Thank you, angelicsounds, for all your help with the editing.
I'd also appreciate any comments or thoughts.
-UnlessIfI-
*****
He was not much taller than I was with beautiful brown eyes and black hair. He had a presence about him that would make people stop. He was strong, powerful even, but he was not in any way a mean man. On the contrary, when you had him in your corner you just knew things would be all right in the end. I had gotten to know him almost a year ago and we had become friends even when I felt his was way out of my league, even as a friend.
He always flirted with me, but I was always too scared to flirt back or even believe it was real. I couldn't believe a man like him would want me.
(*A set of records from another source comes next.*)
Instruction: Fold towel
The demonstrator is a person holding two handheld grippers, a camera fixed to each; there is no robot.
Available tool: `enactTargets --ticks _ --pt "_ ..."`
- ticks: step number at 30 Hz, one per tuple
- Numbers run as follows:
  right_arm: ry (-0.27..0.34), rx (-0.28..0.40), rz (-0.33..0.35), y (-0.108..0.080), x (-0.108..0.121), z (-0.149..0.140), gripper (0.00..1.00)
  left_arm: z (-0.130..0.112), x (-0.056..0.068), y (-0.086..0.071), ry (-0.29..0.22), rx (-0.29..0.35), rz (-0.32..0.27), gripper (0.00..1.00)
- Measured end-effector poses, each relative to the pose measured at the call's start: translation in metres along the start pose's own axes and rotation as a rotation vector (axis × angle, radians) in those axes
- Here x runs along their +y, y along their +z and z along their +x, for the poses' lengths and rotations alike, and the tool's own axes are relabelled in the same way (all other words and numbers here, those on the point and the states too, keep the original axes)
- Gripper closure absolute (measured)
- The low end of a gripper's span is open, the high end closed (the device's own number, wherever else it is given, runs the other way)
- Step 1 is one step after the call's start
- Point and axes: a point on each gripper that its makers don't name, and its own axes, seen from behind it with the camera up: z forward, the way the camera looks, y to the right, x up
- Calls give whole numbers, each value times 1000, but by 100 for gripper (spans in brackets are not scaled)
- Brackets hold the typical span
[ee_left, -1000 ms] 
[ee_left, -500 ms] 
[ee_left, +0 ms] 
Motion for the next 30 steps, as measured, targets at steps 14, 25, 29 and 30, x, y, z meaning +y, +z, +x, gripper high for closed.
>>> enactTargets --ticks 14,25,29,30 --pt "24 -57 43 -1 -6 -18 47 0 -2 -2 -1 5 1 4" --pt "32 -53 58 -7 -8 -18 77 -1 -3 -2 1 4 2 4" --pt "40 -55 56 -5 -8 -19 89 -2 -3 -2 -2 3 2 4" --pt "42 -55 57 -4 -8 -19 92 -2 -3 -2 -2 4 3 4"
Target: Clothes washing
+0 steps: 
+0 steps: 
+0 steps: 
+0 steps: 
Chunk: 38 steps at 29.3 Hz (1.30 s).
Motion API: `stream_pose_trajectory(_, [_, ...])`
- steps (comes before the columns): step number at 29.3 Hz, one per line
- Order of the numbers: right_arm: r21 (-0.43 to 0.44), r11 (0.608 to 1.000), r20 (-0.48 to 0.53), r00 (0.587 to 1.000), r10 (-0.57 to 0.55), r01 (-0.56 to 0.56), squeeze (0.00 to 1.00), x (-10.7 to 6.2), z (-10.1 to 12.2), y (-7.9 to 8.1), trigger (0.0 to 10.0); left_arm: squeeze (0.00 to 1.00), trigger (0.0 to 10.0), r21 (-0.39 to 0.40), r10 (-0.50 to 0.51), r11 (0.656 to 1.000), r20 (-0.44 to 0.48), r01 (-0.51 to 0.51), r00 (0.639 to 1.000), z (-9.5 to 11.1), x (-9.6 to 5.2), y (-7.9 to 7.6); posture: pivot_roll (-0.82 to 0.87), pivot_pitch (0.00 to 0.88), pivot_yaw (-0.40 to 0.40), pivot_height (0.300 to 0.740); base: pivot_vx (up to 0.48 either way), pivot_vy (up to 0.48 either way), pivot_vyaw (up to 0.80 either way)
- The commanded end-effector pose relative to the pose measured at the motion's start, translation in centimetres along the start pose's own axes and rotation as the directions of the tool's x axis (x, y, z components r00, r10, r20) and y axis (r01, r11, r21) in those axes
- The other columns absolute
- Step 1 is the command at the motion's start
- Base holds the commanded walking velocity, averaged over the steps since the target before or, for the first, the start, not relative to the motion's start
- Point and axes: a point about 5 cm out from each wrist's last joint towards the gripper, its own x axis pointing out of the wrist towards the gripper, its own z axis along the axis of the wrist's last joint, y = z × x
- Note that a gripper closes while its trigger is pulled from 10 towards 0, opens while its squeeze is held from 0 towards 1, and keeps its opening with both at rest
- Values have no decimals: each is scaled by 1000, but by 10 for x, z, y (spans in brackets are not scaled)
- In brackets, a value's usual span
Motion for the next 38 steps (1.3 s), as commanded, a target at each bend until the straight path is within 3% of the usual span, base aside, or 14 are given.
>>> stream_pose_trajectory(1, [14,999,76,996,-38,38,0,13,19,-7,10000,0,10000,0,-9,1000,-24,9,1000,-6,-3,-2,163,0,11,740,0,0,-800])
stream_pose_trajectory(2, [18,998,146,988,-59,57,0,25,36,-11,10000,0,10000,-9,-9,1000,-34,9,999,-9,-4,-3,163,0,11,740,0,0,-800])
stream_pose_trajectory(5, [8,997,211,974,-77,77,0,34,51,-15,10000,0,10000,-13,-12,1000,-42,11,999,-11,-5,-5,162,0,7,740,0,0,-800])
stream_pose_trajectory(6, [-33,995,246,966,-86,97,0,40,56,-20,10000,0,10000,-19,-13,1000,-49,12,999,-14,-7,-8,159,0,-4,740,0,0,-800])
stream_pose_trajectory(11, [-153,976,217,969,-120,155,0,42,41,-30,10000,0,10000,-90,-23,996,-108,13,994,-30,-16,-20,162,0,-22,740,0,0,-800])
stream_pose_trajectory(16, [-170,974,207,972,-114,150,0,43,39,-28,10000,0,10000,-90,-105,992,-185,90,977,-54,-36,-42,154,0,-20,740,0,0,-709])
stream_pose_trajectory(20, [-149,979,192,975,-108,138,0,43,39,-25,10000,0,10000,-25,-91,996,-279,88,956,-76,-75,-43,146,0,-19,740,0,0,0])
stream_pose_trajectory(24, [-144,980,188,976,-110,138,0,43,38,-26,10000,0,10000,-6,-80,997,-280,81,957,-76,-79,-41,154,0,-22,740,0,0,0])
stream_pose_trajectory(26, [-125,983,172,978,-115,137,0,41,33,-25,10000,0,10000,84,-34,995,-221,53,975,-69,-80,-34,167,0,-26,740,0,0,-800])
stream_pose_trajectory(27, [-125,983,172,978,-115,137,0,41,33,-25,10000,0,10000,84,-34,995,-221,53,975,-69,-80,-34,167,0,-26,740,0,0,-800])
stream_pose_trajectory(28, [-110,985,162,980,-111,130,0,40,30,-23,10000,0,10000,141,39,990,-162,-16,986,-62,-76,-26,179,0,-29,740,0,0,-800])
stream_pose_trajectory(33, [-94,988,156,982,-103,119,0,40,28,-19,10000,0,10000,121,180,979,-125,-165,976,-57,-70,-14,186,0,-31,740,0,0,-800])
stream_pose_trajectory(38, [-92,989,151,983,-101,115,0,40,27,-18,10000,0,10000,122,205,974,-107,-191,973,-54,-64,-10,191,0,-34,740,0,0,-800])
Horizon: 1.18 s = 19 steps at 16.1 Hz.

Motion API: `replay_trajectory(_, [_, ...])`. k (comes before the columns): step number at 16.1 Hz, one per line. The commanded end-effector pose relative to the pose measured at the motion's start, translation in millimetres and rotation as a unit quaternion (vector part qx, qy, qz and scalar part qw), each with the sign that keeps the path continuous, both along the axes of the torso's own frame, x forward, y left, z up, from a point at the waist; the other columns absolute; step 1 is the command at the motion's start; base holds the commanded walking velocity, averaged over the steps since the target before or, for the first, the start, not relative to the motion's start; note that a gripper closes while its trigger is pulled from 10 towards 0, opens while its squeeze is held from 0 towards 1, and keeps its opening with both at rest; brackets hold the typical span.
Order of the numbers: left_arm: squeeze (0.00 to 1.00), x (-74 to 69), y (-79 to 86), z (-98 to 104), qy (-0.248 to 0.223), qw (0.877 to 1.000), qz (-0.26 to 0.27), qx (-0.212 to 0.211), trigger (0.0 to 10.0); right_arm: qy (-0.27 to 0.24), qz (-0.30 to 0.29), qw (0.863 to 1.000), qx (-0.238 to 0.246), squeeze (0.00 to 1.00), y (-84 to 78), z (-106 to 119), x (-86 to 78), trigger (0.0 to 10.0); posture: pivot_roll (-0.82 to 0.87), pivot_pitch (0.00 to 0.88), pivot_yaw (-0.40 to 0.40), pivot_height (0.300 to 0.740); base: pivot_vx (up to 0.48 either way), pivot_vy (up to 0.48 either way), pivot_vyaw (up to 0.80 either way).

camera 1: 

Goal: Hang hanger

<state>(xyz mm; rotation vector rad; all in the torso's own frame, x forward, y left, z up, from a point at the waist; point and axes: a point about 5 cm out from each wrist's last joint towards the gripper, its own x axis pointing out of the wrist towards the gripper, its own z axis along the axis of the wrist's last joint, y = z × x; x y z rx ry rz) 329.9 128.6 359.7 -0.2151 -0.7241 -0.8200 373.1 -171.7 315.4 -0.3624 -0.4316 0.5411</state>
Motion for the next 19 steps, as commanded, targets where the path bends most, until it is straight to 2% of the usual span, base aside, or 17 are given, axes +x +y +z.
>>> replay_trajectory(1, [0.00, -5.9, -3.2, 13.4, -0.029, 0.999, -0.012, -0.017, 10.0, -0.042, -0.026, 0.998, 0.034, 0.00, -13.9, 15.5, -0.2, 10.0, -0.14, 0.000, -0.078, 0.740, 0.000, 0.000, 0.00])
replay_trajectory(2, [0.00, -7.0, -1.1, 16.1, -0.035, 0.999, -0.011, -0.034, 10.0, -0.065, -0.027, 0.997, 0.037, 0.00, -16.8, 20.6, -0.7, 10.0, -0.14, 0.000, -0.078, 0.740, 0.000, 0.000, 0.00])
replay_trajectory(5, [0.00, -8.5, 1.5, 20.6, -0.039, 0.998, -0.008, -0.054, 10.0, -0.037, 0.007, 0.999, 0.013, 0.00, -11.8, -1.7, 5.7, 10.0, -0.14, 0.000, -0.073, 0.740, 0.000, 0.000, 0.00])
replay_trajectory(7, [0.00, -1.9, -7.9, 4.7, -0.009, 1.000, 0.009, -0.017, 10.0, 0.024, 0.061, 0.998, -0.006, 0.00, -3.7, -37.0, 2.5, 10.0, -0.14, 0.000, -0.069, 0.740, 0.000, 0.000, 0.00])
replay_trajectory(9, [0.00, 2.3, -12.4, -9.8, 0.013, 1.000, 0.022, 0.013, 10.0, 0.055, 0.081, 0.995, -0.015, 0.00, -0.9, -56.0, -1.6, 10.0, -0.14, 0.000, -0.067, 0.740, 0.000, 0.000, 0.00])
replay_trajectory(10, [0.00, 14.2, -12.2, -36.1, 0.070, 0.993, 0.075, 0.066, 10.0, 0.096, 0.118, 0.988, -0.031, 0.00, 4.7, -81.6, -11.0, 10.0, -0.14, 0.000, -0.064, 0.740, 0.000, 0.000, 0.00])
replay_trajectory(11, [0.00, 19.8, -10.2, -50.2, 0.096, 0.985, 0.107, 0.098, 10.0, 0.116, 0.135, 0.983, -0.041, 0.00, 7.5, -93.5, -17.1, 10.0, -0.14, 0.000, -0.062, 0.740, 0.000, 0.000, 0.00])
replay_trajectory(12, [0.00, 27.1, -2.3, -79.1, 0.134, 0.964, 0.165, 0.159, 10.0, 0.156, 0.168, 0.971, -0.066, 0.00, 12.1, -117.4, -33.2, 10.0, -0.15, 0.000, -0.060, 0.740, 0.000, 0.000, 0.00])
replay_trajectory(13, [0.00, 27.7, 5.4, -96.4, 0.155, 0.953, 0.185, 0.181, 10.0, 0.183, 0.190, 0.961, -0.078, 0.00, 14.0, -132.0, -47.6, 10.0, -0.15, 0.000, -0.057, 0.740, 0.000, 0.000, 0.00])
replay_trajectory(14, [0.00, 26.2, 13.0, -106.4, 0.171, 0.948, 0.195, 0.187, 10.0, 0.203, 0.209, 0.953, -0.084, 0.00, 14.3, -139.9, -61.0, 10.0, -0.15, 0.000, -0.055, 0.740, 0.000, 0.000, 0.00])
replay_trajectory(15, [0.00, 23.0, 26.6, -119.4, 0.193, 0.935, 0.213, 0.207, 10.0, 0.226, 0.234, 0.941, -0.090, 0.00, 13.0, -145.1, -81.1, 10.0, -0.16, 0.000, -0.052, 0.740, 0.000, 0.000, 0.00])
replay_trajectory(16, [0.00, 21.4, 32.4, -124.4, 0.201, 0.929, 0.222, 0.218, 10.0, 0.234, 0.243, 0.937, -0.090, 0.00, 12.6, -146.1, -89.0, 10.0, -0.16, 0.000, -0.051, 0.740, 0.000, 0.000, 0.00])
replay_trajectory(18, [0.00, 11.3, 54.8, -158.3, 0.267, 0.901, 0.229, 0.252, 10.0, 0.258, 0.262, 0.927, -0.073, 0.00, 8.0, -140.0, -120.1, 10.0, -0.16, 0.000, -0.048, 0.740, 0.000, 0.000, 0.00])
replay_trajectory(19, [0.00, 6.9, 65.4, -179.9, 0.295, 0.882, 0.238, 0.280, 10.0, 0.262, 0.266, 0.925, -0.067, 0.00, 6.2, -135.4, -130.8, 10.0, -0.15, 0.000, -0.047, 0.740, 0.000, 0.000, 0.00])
I tried to deny his attraction towards me, but I could no longer mistake the hunger in his eyes when he looked at me.
He always watched me move, like a hunter marking his prey. His gaze was predatory and that scared me, but I couldn't stop thinking about him. He was all male and I had never met anyone like him before.
He enthralled me, but the aura of danger that seemed to surround him made me nervous. I always fumbled and blushed when he was around, hoping he didn't notice me messing up. He always did though, and his smile was ever-present. He knew why I kept fumbling in his presence.
Lately, it had been increasingly hard for me to keep my fantasies in the bedroom, where I would lie and think of him while I was touching myself. I would come hard, calling out his name. The thought of him had been teasing me for months and had finally started to consume me.
One night, I was playing with myself and fantasizing about him once again. Thinking about him always gave me a feeling of falling. No, it was more than that. It was like I was desperate to fall, to keep falling and falling. It was a feeling that made my knees weak and something I couldn't describe build up inside me. I was starting to feel like I couldn't be without him anymore; my need for him was overriding my fears for the first time.
I wanted him to take over, to let me have it. I wanted him to push me to my limits, to use me, to take me. I needed him to leave me with marks I could look at later and think about him, about what went on. I wanted to be weak and, for the first time, let him see it without me being too embarrassed to admit it. I would be anything he asked me to be, do anything he asked of me. I needed him and the mere thought of him was not enough anymore. Not when the thought alone was almost enough to make me come. I could not stand it anymore and I needed to let him know.
I didn't care what he thought of my fumbling anymore, I needed things to change. I needed to finally ask him. No, not ask. I needed to beg. I needed to beg for him to fuck me, to take me, to kiss me, to touch me. "Damn. Is this what being in heat is like?" I wondered, confused but determined to at least try.
"I can't stand another second without him."
I didn't have the courage to call him; I didn't trust my voice anymore. So I sent him a text message, which read, 'I can't do this anymore. I can't play this game. Finish it and come and take me. No more playing around. Please.' I started to shake as soon as my finger hit the send button.
Within two minutes the answer arrived. 'Where are you? Are you at home? I'm coming over.'
It felt like time stopped when I read his reply. The 20 minutes it took for him to arrive were the longest of my life.